Raw data:
☆ ☆ ☆
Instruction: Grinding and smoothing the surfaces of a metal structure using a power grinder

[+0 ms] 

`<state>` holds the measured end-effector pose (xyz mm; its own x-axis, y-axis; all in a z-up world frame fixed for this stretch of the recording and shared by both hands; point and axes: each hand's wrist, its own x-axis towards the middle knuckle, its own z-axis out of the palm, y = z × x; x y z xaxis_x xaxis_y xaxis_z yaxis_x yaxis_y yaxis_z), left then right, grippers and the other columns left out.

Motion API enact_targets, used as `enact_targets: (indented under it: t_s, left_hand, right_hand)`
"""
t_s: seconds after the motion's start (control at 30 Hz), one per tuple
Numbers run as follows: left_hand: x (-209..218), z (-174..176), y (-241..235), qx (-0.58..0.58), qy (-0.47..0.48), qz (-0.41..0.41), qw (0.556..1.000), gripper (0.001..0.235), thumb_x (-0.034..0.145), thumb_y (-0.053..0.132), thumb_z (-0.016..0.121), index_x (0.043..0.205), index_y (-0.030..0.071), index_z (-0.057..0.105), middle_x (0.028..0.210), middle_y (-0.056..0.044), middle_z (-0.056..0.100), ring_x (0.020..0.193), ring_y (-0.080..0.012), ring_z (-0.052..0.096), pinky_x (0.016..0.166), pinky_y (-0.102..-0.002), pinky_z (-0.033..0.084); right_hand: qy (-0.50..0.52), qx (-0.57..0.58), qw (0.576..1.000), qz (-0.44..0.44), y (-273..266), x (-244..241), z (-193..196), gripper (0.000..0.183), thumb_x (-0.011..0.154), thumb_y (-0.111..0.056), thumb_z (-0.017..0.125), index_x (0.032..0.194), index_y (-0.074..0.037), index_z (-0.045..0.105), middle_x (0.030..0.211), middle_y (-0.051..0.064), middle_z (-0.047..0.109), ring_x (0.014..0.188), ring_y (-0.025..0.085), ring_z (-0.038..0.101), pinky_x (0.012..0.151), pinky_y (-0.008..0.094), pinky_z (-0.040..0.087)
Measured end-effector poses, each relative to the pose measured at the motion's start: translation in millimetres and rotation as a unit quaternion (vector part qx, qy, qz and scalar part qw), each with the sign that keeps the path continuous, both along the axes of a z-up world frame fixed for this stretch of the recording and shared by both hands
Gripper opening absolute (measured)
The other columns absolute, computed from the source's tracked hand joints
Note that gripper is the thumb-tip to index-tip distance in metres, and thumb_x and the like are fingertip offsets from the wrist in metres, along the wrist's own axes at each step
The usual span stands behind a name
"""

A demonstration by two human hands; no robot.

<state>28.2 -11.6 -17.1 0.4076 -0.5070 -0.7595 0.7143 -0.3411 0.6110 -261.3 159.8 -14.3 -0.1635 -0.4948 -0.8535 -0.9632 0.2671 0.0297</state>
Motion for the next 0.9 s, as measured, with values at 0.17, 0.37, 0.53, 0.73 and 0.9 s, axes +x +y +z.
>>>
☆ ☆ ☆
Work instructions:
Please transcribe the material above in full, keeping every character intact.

Your solution:
Instruction: Grinding and smoothing the surfaces of a metal structure using a power grinder

[+0 ms] 

`<state>` holds the measured end-effector pose (xyz mm; its own x-axis, y-axis; all in a z-up world frame fixed for this stretch of the recording and shared by both hands; point and axes: each hand's wrist, its own x-axis towards the middle knuckle, its own z-axis out of the palm, y = z × x; x y z xaxis_x xaxis_y xaxis_z yaxis_x yaxis_y yaxis_z), left then right, grippers and the other columns left out.

Motion API enact_targets, used as `enact_targets: (indented under it: t_s, left_hand, right_hand)`
"""
t_s: seconds after the motion's start (control at 30 Hz), one per tuple
Numbers run as follows: left_hand: x (-209..218), z (-174..176), y (-241..235), qx (-0.58..0.58), qy (-0.47..0.48), qz (-0.41..0.41), qw (0.556..1.000), gripper (0.001..0.235), thumb_x (-0.034..0.145), thumb_y (-0.053..0.132), thumb_z (-0.016..0.121), index_x (0.043..0.205), index_y (-0.030..0.071), index_z (-0.057..0.105), middle_x (0.028..0.210), middle_y (-0.056..0.044), middle_z (-0.056..0.100), ring_x (0.020..0.193), ring_y (-0.080..0.012), ring_z (-0.052..0.096), pinky_x (0.016..0.166), pinky_y (-0.102..-0.002), pinky_z (-0.033..0.084); right_hand: qy (-0.50..0.52), qx (-0.57..0.58), qw (0.576..1.000), qz (-0.44..0.44), y (-273..266), x (-244..241), z (-193..196), gripper (0.000..0.183), thumb_x (-0.011..0.154), thumb_y (-0.111..0.056), thumb_z (-0.017..0.125), index_x (0.032..0.194), index_y (-0.074..0.037), index_z (-0.045..0.105), middle_x (0.030..0.211), middle_y (-0.051..0.064), middle_z (-0.047..0.109), ring_x (0.014..0.188), ring_y (-0.025..0.085), ring_z (-0.038..0.101), pinky_x (0.012..0.151), pinky_y (-0.008..0.094), pinky_z (-0.040..0.087)
Measured end-effector poses, each relative to the pose measured at the motion's start: translation in millimetres and rotation as a unit quaternion (vector part qx, qy, qz and scalar part qw), each with the sign that keeps the path continuous, both along the axes of a z-up world frame fixed for this stretch of the recording and shared by both hands
Gripper opening absolute (measured)
The other columns absolute, computed from the source's tracked hand joints
Note that gripper is the thumb-tip to index-tip distance in metres, and thumb_x and the like are fingertip offsets from the wrist in metres, along the wrist's own axes at each step
The usual span stands behind a name
"""

A demonstration by two human hands; no robot.

<state>28.2 -11.6 -17.1 0.4076 -0.5070 -0.7595 0.7143 -0.3411 0.6110 -261.3 159.8 -14.3 -0.1635 -0.4948 -0.8535 -0.9632 0.2671 0.0297</state>
Motion for the next 0.9 s, as measured, with values at 0.17, 0.37, 0.53, 0.73 and 0.9 s, axes +x +y +z.
>>>

This completes the output.